◆ TASK: Transcribe the full listing, keeping every word as it stands.

◆ SOURCE MATERIAL:
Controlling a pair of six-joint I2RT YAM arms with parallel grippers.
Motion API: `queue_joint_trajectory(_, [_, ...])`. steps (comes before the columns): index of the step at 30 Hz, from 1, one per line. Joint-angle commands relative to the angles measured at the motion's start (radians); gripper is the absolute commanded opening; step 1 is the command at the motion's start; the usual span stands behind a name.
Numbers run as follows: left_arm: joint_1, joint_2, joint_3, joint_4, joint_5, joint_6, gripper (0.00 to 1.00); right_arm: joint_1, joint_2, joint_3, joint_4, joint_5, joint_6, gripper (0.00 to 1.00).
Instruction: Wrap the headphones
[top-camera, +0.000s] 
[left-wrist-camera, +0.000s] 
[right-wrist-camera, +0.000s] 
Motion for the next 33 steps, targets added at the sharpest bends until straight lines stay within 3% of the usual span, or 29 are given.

◆ SOLUTION:
Controlling a pair of six-joint I2RT YAM arms with parallel grippers.
Motion API: `queue_joint_trajectory(_, [_, ...])`. steps (comes before the columns): index of the step at 30 Hz, from 1, one per line. Joint-angle commands relative to the angles measured at the motion's start (radians); gripper is the absolute commanded opening; step 1 is the command at the motion's start; the usual span stands behind a name.
Numbers run as follows: left_arm: joint_1, joint_2, joint_3, joint_4, joint_5, joint_6, gripper (0.00 to 1.00); right_arm: joint_1, joint_2, joint_3, joint_4, joint_5, joint_6, gripper (0.00 to 1.00).
Instruction: Wrap the headphones
[top-camera, +0.000s] 
[left-wrist-camera, +0.000s] 
[right-wrist-camera, +0.000s] 
Motion for the next 33 steps, targets added at the sharpest bends until straight lines stay within 3% of the usual span, or 29 are given.

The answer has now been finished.